# Smokey needs new slaves



## Purrrrfect (Sep 10, 2008)

Hi! My name is Smokey and i am black with grey undertones and approx 14 weeks old. 
I have returned to The-Kats-Whiskers due to my new home not working out.
I am a typical kitten and love to play and get up to mischeif. 
I am very lovable and love to curl up with you at bed time i am also litter trained. 
I would prefer not to be around small children because they pull my tail and squeeze me too hard.

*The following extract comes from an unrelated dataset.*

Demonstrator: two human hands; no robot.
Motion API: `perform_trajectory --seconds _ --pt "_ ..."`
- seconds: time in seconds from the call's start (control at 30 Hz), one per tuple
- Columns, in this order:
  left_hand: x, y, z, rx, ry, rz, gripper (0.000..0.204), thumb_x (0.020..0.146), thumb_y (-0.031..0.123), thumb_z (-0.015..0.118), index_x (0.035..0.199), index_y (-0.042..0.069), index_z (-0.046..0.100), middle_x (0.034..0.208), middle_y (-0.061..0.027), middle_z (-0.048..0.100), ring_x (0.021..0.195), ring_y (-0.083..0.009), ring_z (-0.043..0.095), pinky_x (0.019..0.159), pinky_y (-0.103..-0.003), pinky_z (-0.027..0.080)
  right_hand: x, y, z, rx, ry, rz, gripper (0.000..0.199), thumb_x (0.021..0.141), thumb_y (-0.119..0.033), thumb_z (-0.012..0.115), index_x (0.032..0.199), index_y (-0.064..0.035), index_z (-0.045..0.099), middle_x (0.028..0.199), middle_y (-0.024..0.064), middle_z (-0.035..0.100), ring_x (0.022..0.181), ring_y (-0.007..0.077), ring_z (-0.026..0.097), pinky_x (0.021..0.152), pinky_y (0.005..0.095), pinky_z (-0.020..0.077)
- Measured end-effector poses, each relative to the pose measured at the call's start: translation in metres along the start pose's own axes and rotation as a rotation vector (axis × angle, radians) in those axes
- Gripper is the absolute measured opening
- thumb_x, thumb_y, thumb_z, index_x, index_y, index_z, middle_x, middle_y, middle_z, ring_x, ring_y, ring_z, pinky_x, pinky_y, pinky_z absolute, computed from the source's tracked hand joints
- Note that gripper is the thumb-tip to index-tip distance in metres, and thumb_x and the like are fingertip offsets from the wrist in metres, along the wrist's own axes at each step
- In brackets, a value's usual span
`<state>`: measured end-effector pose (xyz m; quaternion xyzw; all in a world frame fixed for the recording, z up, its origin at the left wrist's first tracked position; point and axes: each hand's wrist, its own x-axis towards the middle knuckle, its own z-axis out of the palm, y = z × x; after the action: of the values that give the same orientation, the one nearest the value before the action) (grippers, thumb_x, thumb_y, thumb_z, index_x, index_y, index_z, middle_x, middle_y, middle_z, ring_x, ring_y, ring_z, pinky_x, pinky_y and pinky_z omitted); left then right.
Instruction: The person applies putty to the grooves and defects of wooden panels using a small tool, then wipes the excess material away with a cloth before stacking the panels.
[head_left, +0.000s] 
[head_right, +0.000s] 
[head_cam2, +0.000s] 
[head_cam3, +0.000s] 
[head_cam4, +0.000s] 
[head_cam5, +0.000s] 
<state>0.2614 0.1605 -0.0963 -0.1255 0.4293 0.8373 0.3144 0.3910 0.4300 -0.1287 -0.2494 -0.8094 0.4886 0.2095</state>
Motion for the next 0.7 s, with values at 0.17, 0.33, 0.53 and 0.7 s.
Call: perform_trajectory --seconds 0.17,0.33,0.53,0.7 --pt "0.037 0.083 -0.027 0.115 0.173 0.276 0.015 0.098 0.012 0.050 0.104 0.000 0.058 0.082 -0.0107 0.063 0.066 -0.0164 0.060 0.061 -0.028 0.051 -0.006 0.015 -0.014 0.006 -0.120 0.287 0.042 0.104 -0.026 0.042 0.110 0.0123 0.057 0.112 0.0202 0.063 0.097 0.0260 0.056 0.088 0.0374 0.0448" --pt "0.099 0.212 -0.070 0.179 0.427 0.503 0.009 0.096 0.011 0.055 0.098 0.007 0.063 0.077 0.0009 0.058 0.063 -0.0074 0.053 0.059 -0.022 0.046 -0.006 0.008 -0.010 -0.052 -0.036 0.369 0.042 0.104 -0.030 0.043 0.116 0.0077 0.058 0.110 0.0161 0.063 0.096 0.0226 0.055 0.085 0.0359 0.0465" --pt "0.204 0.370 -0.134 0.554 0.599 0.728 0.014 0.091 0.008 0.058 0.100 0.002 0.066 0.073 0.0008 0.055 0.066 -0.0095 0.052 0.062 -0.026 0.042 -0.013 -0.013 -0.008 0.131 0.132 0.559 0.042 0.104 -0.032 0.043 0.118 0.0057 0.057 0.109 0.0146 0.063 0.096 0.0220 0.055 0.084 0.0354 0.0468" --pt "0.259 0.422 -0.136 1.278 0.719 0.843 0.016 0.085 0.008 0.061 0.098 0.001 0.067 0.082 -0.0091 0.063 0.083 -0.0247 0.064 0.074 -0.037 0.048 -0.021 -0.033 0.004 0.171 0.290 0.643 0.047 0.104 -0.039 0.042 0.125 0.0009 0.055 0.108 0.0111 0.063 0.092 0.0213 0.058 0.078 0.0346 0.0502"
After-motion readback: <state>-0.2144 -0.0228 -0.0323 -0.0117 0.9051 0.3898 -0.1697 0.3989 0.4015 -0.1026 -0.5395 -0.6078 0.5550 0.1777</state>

If you can give me a loving forever home please contact The-Kats-Whiskers at.... 
[email protected]


----------



## DKDREAM (Sep 15, 2008)

awww such a shame, hope he gets a new home soon


----------



## Katie&Cody (Dec 4, 2008)

Poor little kitty - he is just soo sweet... xx


----------



## colliemerles (Nov 2, 2007)

aww what a cute little kitty, home a loving home comes along soon,


----------



## MADCAT (Nov 21, 2008)

I would love him but i cant have anymore  hope he find a good home soon xxx


----------



## Purrrrfect (Sep 10, 2008)

Smokey has just gone off to start his new adventures 
with a lovely lady who was missing having a cat around
after her cat Sweets of 15yrs had to be pts.


----------



## DKDREAM (Sep 15, 2008)

oh what fantastic news i bet your so glad x


----------



## lymorelynn (Oct 4, 2008)

So pleased Smokey has found a new home . I hope Honey is not too sad to lose him again. Give her lots of cuddles.


----------



## Nina (Nov 2, 2007)

I didn't think he would wait that long  Great news


----------



## funkycub (Aug 24, 2008)

Aww bless him, so glad he found a home!


----------